In January 2001, Sanger was introduced to the concept of a wiki by extreme programming enthusiast Ben Kovitz after explaining to Kovitz the slow pace of growth Nupedia endured as a result of its onerous submission process. Kovitz suggested that adopting the wiki model would allow editors to contribute simultaneously and incrementally throughout the project, thus breaking Nupedia's bottleneck. Sanger was excited about the idea, and after he proposed it to Wales, they created the first Nupedia wiki on January 10, 2001. The wiki was initially intended as a collaborative project for the public to write articles that would then be reviewed for publication by Nupedia's expert volunteers. The majority of Nupedia’s experts, however, wanted nothing to do with this project, fearing that mixing amateur content with professionally researched and edited material would compromise the integrity of Nupedia’s information and damage the credibility of the encyclopedia. Thus the wiki project, dubbed "Wikipedia" by Sanger, went live at a separate domain five days after its creation.
Wikipedia
While Sanger saw Wikipedia primarily as a tool to aid Nupedia development, Wales felt that Wikipedia might have the potential to become the truly collaborative, open effort of knowledge building he dreamed of. Initially, neither Sanger nor Wales knew what to expect from the Wikipedia initiative. Wales feared that at worst, it might produce "complete rubbish". To the surprise of Sanger and Wales, within a few days of launching the number of articles on Wikipedia had outgrown that of Nupedia, and a small collective of editors had formed. Many of the early contributors to the site were familiar with the model of the free culture movement, and, like Wales, many of them sympathized with the open-source movement. Wales has said that he was initially so worried with the concept of open editing, where anyone can edit the encyclopedia, that he would awake during the night and monitor what was being added. Nonetheless, the cadre of early editors helped create a robust, self-regulating community that has proven conducive to the growth of the project.
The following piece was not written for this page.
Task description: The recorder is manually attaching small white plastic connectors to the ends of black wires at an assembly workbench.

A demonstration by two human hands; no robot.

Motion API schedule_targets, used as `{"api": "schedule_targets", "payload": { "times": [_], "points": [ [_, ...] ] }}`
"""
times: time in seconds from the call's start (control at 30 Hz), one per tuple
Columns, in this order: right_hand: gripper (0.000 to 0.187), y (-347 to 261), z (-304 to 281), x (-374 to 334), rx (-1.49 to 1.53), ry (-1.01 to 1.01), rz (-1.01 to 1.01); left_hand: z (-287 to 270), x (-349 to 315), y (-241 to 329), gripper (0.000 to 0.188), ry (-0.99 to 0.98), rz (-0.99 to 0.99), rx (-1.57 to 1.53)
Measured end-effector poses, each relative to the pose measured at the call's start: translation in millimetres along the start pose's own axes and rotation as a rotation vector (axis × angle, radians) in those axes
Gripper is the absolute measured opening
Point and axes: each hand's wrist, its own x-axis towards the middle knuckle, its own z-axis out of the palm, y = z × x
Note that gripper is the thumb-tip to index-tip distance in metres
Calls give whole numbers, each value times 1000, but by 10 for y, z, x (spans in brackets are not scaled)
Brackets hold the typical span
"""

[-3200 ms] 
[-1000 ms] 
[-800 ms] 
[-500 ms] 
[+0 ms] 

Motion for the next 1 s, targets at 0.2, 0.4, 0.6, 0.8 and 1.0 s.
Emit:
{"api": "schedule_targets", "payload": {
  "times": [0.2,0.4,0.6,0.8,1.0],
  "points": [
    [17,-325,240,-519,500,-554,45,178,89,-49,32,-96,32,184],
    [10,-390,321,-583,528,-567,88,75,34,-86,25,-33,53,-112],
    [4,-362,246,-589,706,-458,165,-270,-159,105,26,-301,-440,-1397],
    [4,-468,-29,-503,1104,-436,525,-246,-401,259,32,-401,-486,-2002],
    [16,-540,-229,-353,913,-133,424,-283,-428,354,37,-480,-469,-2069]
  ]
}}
Sanger developed Wikipedia in its early phase and guided the project. The broader idea he ascribes to Wales, remarking in a 2005 memoir for Slashdot that "the idea of an open source, collaborative encyclopedia, open to contribution by ordinary people, was entirely Jimmy's, not mine, and the funding was entirely by Bomis", adding, "the actual development of this encyclopedia was the task he gave me to work on." Sanger worked on and promoted both the Nupedia and Wikipedia projects until Bomis discontinued funding for his position in February 2002; Sanger resigned as editor-in-chief of Nupedia and as "chief organizer" of Wikipedia on March 1 of that year. In the early years, Wales had supplied the financial backing for the project, and entertained the notion of placing advertisements on Wikipedia before costs were reduced with Sanger's departure and plans for a nonprofit foundation were advanced instead.